Copy every line of the records below where the word "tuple" occurs.

(Data excerpts)
○ ○ ○

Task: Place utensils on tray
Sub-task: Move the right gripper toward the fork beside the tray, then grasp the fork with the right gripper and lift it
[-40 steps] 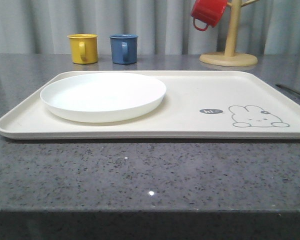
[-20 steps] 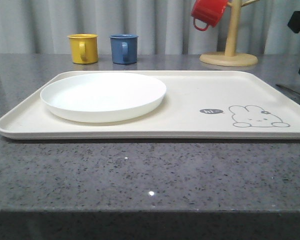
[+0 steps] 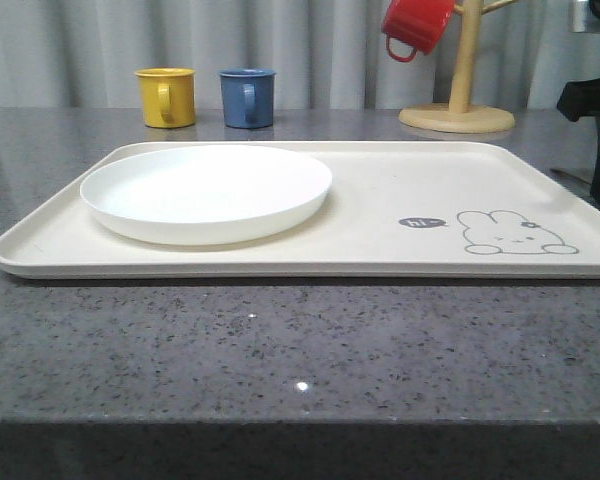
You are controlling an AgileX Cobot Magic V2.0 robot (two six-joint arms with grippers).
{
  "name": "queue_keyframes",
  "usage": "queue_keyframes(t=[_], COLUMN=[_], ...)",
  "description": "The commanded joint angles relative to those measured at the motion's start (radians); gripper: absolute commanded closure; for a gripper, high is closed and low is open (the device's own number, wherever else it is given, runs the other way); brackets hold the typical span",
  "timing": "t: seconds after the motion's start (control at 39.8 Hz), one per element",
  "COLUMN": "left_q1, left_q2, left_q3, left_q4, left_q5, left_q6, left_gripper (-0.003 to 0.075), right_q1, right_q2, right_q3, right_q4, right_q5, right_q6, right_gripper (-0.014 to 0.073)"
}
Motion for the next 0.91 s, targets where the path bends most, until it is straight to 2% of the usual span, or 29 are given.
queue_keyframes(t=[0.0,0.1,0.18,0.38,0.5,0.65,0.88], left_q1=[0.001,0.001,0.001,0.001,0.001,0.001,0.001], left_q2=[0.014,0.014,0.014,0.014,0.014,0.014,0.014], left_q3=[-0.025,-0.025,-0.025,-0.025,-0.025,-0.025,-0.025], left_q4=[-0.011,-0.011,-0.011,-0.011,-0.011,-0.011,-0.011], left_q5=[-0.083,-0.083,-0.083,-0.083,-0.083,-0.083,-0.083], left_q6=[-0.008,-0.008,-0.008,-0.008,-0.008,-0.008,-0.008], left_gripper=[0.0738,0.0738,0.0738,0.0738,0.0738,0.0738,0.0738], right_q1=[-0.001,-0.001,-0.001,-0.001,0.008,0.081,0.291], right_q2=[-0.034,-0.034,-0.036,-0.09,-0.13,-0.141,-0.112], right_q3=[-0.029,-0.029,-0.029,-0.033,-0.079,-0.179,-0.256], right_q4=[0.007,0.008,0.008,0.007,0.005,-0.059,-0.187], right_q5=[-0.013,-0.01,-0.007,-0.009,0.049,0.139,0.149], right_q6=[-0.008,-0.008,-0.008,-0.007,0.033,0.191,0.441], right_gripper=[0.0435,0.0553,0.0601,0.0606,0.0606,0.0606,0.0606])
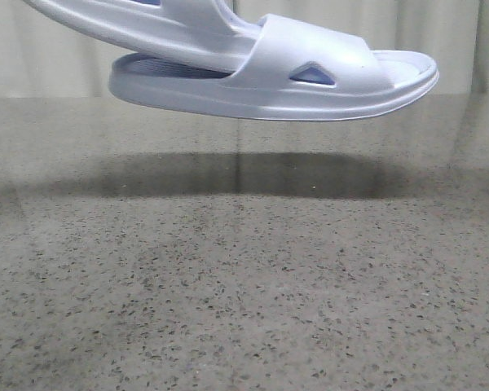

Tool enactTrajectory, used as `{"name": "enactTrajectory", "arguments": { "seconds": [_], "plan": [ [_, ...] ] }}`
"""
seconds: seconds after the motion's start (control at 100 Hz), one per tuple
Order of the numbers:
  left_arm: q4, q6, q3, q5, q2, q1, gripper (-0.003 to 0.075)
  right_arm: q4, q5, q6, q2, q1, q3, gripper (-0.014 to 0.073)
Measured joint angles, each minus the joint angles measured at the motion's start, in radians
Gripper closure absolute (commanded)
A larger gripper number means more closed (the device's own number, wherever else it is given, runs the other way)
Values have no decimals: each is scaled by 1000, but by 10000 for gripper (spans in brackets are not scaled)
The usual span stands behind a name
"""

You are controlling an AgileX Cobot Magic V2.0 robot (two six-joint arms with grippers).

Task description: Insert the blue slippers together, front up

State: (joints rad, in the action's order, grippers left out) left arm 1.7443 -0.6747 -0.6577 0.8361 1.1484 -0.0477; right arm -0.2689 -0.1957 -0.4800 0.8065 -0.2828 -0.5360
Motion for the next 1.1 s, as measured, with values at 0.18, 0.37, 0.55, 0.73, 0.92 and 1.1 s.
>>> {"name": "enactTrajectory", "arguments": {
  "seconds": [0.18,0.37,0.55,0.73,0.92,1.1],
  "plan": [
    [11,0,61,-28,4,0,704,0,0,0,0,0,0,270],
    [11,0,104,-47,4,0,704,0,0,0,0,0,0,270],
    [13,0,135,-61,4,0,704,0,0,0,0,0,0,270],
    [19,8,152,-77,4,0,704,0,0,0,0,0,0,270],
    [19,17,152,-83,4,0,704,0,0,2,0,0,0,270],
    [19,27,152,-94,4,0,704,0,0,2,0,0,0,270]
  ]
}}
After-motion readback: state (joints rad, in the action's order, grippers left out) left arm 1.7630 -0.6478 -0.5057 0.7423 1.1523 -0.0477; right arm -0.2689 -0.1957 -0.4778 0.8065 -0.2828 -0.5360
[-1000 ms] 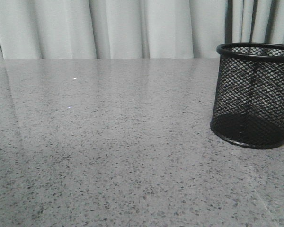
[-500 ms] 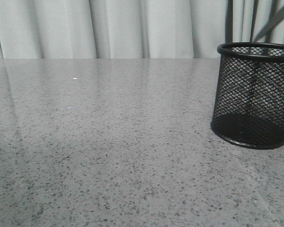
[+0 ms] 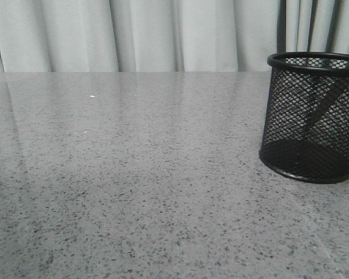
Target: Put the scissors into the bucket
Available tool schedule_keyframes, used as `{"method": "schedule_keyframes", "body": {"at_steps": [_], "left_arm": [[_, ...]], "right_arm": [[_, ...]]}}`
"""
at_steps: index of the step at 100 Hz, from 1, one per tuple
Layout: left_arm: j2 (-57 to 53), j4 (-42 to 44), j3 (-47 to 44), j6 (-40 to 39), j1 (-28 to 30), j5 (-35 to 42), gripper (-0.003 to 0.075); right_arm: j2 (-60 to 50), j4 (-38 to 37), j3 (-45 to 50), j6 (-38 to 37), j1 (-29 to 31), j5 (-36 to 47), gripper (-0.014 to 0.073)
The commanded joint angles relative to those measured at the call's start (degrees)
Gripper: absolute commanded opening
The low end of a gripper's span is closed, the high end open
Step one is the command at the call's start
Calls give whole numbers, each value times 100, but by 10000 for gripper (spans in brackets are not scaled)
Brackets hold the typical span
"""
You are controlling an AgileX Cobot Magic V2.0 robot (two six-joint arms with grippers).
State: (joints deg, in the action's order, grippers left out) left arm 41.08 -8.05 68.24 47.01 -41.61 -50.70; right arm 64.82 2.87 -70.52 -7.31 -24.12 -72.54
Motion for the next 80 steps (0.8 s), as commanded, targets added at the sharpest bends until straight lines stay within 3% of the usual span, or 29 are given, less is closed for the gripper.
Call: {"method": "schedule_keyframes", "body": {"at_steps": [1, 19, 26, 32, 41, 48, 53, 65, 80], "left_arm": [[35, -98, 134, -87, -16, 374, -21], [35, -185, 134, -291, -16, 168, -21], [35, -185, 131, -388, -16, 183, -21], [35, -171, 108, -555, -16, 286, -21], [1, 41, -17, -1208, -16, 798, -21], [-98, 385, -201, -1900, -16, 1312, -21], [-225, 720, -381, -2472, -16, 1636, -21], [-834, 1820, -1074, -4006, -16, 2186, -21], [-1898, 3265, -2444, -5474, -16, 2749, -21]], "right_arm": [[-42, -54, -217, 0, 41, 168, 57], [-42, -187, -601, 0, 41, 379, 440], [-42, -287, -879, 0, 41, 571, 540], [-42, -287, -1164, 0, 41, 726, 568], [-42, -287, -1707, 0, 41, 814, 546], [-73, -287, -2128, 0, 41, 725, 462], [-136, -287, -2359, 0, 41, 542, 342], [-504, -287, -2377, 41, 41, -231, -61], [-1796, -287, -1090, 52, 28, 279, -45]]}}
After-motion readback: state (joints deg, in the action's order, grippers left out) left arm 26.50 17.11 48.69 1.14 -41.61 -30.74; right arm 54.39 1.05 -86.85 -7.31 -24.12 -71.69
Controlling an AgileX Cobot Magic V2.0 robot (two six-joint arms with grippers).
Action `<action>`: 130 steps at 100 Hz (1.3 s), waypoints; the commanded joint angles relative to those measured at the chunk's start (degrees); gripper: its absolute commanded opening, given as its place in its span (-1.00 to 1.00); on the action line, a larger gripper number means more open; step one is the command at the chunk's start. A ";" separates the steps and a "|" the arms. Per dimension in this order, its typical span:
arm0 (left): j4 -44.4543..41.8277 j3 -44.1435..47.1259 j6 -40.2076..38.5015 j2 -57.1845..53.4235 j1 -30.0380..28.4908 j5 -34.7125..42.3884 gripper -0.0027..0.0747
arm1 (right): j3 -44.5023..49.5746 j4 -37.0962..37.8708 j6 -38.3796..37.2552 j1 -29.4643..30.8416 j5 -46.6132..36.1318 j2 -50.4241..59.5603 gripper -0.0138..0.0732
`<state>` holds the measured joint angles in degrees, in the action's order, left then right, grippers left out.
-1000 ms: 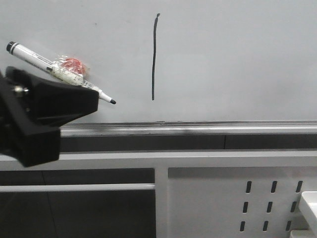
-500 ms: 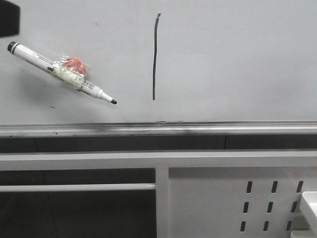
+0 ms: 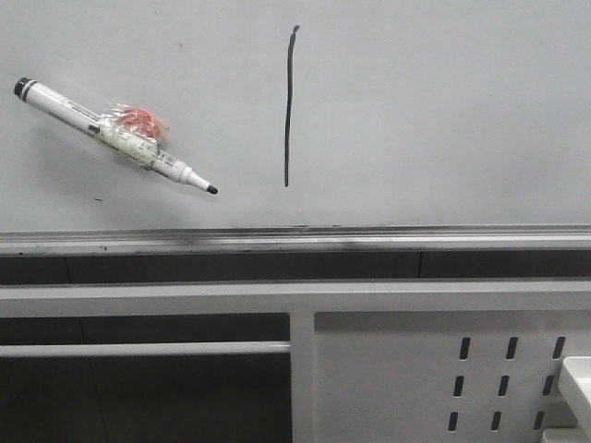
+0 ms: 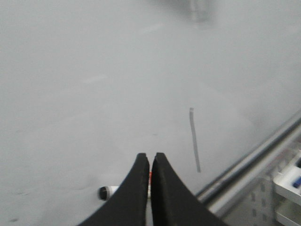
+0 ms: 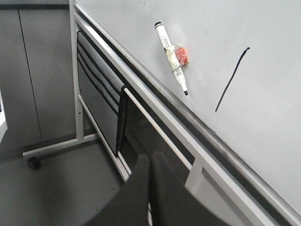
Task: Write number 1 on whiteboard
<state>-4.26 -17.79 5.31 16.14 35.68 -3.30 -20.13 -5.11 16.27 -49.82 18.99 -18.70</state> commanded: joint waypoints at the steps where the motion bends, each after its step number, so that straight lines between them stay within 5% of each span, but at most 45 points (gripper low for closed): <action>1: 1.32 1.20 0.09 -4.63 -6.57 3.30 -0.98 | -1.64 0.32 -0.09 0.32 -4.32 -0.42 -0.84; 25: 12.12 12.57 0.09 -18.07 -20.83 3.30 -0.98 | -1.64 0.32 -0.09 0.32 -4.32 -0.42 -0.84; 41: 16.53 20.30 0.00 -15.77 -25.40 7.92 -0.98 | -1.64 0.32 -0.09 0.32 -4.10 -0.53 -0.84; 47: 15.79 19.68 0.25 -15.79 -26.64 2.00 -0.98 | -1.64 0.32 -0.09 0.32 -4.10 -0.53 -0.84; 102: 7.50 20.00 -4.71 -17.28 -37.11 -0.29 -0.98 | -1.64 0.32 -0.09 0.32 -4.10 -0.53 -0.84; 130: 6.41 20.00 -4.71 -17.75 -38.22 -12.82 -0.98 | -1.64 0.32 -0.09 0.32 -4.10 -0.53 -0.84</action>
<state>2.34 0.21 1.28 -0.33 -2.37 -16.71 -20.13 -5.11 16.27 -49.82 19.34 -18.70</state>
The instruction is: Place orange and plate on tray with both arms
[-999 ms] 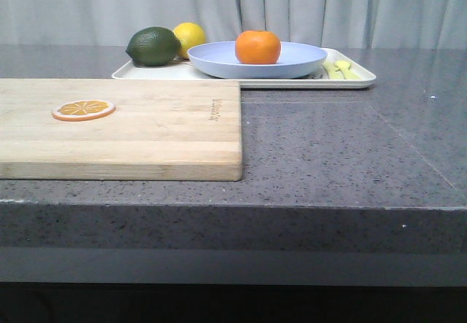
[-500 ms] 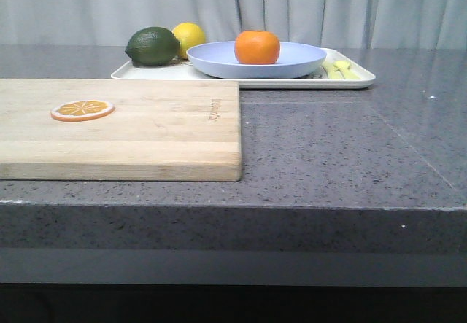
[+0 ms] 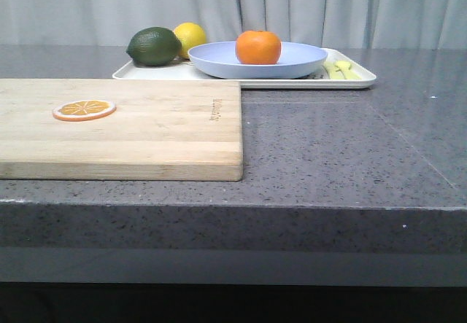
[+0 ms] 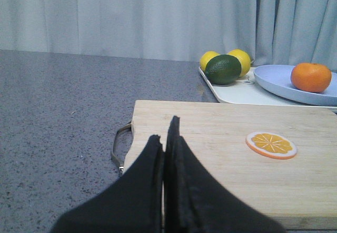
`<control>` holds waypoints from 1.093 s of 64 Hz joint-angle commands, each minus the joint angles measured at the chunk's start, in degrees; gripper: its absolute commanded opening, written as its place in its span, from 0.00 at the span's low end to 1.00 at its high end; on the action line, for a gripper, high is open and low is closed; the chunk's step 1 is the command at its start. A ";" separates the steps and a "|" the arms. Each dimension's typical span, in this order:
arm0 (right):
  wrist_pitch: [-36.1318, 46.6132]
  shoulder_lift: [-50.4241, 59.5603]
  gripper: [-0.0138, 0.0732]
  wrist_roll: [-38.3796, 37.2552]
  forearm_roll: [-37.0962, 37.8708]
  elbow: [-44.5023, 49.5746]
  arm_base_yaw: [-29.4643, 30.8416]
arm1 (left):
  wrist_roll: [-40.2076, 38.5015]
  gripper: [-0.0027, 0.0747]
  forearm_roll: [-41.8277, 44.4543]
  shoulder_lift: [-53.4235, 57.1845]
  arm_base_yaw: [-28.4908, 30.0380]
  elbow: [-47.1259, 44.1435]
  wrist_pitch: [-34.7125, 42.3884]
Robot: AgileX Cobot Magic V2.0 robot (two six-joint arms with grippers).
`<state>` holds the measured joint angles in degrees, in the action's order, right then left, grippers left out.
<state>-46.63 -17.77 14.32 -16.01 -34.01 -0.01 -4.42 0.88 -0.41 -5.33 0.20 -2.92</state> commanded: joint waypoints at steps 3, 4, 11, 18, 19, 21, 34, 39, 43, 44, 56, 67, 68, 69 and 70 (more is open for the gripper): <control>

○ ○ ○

• Solved exercise:
seconds: seconds after the motion's start (control at 100 Hz), one per tuple
at_steps: index of the step at 100 Hz, from 1, one per tuple

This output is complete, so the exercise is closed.